Perhaps therein lies the real potential of the photo festival in the landscape of contemporary Indian photography: the possibility of exposing local practitioners to the kind of work being done internationally. Despite their thematic inclinations, the diversity of approaches among these initiatives is a cause for celebration. For instance, while submissions form the crux of the exhibitions at DPF, Goa Photo proposes an alternative model of showcasing a curated visual experience. But the common goal of all the six festivals organised thus far is the emphasis on free outdoor exhibitions with the intention of generating awareness and educating people about what constitutes a photograph. Each of them is resolute in his or her disregard for promoting the cause of photography within established art networks like the gallery or museum by proposing alternative modes of display. According to photographer Akshay Mahajan, co-founder of the Blind Boys collective, in an environment where there is very little government and museum participation in photography, well thought-out photo festivals are indeed important. The danger, he believes, is that they could join a long list of Indian fads. ‘Festivals need an introspective approach that is transparent, community, and audience-minded, and that has an open call for submissions, not just for photography but more importantly curatorial proposals,’ he says over email. But these are just preliminaries. ‘Photography doesn’t flourish only with inspired photographers, it needs the critics, the curators, the publishers, and the audience,’ he adds.

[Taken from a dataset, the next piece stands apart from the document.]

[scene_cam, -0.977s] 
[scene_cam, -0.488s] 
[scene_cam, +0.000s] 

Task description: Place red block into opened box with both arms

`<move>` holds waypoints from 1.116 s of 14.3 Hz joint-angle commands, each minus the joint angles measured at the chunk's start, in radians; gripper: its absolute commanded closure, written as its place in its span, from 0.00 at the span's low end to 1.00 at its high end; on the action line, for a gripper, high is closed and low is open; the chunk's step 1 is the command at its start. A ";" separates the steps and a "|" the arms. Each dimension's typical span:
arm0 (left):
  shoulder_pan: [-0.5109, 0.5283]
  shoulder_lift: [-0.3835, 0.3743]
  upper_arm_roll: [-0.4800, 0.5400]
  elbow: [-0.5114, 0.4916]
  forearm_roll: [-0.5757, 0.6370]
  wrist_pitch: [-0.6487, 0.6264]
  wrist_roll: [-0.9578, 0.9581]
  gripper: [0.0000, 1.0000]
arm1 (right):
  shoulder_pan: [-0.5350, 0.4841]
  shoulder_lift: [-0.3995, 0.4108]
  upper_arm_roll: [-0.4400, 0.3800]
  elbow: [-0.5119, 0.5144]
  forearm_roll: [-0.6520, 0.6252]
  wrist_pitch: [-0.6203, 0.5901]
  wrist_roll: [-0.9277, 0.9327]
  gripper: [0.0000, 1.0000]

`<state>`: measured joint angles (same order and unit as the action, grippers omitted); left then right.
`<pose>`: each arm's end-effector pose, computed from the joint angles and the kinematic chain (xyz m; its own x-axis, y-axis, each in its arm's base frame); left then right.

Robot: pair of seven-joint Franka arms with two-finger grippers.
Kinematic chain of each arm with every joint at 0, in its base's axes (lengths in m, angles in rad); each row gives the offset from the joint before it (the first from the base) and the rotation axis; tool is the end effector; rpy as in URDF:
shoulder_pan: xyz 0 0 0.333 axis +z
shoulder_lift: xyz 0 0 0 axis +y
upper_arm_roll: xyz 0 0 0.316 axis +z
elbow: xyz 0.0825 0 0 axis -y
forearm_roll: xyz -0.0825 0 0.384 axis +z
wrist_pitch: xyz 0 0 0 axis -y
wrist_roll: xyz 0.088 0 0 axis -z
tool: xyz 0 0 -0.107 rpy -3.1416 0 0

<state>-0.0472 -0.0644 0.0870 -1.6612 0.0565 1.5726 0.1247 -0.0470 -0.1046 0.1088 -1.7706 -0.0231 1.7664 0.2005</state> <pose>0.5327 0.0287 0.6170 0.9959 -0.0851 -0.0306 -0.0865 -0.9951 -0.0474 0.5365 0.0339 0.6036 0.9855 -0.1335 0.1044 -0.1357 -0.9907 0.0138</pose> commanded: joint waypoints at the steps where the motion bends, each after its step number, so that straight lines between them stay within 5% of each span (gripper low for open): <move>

In parenthesis, Mahajan includes a pertinent postscript appended with a smiley face: ‘Notice I didn’t mention galleries.’ This is a disposition that many established and emerging photographers share. For decades, photographers like Panjiar and his contemporaries were vocal about photography’s legitimacy as an art form. The age-old argument is no longer relevant to most. “It is an art form. Period. Who needs to accept it as an art form? I don’t know? The galleries, the government, or photographers?” he asks rhetorically. “After so many years one feels like saying if a gallery is not interested, bugger off. Why would I waste my time convincing them?” Photo festivals help advance this rebellious cause. “We say, ‘Let’s screw your institutions, we’ll do what we have to do’.”